So, I’m trying to make sure that the computation graph is deleted after processing each batch, but none of the stuff I’ve tried seems to work:
for inputs, _ in loader:
outputs = model(inputs)
# Do stuff with outputs that requires grad
x = some_func(outputs).detach()
# Somehow delete computation graph
model.zero_grad() # this doesn't seem to fix the memory problem.
Do I have to include
backward() even though I don’t need to use it?
Deleting all the Tensors that reference the graph is enough to free it.
In your case, the del outputs should do the trick. How do you know the computational graph is kept around?

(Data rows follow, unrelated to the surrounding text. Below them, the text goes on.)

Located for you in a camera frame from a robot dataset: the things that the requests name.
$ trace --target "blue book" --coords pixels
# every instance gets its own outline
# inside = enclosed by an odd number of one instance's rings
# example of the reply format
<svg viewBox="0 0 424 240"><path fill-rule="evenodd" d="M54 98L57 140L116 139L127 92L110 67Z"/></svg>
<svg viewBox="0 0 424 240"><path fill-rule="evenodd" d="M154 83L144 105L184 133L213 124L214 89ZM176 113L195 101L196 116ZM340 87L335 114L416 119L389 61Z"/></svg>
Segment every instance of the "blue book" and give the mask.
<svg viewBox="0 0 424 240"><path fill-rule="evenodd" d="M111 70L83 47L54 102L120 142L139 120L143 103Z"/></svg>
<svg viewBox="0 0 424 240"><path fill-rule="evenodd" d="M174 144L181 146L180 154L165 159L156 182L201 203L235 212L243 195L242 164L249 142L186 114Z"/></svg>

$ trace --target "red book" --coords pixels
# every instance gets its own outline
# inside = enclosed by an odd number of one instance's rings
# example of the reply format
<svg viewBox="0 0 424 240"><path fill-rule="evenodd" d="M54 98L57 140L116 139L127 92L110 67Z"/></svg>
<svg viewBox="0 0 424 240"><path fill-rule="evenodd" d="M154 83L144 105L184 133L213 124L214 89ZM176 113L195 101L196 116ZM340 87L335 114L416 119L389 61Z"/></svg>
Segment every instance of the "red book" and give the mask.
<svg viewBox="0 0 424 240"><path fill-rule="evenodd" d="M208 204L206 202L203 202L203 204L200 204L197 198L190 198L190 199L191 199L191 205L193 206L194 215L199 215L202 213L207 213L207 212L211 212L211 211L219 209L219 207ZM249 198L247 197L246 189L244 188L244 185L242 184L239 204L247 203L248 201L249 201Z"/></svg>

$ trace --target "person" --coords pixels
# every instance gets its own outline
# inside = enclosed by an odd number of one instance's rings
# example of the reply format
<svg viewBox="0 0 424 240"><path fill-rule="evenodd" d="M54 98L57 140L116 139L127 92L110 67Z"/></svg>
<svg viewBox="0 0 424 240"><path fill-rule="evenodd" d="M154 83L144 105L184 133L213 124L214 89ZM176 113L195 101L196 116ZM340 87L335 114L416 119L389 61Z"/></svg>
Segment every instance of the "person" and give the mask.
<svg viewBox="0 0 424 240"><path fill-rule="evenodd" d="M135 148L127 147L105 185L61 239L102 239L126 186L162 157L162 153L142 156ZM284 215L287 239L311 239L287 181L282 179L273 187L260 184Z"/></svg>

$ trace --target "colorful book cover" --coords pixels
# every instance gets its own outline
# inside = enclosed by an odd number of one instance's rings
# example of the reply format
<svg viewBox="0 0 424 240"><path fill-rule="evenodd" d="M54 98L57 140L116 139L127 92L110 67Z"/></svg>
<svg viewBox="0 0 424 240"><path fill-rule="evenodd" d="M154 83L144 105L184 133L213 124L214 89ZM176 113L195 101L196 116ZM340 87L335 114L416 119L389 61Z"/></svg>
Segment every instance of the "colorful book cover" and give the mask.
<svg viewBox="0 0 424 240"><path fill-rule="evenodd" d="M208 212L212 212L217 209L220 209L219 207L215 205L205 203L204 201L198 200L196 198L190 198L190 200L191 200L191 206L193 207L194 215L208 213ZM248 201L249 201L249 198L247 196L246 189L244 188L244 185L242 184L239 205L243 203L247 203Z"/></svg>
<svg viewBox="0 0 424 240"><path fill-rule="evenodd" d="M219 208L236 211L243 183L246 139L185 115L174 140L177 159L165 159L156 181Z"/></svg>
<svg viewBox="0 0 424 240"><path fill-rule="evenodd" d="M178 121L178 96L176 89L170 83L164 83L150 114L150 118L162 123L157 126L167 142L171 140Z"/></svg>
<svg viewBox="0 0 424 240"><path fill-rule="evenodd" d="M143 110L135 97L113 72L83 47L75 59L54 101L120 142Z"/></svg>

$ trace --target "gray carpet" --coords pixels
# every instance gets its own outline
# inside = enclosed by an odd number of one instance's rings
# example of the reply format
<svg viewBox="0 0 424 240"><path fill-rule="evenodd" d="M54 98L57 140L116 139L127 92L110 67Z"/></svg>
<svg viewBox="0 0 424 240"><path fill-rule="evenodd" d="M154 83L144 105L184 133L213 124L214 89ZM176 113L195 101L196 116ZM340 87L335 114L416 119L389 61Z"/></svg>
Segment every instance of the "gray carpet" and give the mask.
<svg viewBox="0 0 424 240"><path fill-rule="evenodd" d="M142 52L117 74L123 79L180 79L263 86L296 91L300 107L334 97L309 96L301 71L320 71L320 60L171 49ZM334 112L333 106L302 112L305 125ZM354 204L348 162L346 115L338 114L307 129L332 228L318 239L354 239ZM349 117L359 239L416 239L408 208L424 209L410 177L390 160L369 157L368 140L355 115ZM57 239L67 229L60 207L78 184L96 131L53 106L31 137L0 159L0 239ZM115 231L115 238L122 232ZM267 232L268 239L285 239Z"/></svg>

Note that zeroing the gradients does not remove the .grad field, it just zeros them. So the .grad attributes will still consume some memory. You can give
set_to_none=True to the zero grad function to actually free these TEnsors.

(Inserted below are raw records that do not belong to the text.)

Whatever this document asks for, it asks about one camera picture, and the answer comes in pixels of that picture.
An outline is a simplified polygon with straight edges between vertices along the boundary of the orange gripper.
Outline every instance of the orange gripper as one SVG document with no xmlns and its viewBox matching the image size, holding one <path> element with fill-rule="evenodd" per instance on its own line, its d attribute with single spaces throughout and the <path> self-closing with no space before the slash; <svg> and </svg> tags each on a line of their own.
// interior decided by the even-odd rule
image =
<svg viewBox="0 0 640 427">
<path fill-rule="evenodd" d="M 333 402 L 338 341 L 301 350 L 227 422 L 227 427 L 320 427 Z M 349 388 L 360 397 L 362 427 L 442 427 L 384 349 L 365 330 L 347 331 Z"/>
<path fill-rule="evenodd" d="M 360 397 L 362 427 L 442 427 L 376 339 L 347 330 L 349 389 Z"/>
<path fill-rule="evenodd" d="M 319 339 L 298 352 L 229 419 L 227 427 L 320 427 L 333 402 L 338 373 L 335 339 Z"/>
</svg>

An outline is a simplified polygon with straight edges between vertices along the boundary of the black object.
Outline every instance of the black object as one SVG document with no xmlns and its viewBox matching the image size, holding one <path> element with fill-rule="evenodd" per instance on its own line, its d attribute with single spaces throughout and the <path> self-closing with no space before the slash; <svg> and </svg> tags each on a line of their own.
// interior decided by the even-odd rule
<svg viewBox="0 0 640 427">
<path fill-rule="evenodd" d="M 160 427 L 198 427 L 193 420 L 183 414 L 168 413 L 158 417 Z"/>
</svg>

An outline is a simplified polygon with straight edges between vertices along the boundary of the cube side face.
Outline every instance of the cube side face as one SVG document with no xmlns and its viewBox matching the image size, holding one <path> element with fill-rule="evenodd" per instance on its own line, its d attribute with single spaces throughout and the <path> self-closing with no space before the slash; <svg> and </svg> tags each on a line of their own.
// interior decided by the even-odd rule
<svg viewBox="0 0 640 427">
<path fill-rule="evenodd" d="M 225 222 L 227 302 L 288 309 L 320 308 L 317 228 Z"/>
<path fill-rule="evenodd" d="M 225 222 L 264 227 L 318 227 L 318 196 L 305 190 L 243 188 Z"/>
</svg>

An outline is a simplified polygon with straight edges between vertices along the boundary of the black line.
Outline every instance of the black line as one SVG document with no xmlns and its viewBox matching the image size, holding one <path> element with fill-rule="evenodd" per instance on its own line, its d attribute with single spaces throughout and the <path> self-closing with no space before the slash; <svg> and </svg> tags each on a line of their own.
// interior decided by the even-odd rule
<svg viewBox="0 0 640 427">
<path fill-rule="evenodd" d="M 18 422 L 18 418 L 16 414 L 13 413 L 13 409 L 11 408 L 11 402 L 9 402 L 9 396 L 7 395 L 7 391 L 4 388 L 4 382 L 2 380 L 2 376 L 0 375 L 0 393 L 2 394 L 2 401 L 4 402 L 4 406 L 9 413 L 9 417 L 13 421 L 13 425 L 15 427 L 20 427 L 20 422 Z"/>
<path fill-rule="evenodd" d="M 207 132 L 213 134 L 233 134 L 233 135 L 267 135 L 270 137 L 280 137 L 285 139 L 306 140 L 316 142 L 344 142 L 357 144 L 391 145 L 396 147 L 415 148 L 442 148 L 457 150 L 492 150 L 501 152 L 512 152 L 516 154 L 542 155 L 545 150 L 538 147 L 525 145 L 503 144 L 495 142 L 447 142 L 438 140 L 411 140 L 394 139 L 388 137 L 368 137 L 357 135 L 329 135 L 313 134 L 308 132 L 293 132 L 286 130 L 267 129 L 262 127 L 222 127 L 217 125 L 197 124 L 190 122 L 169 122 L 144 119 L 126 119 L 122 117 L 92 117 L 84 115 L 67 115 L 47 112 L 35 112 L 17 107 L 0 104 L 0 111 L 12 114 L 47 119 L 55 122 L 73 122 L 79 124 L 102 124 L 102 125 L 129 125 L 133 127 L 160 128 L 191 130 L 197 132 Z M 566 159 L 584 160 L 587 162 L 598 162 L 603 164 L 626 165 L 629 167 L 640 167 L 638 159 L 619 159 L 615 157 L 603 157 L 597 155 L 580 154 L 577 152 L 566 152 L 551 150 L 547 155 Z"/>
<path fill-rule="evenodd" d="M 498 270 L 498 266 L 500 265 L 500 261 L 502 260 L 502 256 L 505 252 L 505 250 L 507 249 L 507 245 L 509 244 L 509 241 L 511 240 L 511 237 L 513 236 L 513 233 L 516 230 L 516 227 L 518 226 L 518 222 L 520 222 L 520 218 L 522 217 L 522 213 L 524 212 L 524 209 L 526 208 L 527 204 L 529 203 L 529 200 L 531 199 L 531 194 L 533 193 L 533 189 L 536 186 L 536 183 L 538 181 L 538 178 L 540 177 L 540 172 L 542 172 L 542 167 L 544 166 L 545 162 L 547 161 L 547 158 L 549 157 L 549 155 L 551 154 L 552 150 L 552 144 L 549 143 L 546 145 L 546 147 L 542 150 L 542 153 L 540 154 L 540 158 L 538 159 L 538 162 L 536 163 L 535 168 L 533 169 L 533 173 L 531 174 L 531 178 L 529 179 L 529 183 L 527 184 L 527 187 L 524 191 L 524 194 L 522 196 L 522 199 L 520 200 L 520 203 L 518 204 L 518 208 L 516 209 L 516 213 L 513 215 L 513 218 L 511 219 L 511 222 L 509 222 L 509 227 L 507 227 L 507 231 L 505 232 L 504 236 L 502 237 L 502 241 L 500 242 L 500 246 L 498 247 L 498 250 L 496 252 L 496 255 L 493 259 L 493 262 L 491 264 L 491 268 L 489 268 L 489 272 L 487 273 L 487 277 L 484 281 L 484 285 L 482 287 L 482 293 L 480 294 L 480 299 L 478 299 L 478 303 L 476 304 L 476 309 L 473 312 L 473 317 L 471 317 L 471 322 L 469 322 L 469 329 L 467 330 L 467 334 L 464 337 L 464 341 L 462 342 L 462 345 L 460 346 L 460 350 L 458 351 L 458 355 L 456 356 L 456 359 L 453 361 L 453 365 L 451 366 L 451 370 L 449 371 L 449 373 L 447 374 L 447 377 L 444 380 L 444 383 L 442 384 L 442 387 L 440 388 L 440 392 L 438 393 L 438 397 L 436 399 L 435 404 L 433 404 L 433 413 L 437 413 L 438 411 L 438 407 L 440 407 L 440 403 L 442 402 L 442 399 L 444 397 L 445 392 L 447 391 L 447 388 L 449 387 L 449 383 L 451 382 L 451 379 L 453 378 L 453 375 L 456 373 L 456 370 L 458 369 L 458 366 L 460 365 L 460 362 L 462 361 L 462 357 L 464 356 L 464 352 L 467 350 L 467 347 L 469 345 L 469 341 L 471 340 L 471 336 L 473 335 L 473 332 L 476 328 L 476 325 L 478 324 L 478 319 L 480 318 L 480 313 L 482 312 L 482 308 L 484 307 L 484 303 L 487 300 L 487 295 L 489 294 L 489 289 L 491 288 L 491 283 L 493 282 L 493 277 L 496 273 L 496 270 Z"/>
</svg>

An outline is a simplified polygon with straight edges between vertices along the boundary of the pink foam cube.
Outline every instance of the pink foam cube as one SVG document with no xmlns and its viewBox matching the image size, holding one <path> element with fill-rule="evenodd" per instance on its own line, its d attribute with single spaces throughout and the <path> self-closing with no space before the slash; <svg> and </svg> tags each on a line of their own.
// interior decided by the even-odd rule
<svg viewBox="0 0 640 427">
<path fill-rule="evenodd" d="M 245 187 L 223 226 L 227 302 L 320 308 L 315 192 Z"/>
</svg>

does deleting all Tensors that reference the graph enough to free it from my GPU too or does your suggestion only free the computers memory?
I am seeing different errors. The most common with a batch size that is “normal” e.g. 16 or more I get this error:
RuntimeError: CUDA out of memory. Tried to allocate 2.00 MiB (GPU 3; 11.93 GiB total capacity; 11.34 GiB already allocated; 64.00 KiB free; 11.36 GiB reserved in total by PyTorch)
I believe this is caused by my giant trees.
At other times my error is simply freezing when my model is computing the forward pass.
It frees all memory.
Note that there is a caching allocating on the cuda side so you need to use
torch.cuda.memory_allocated() to know how much memory is actually used by Tensors.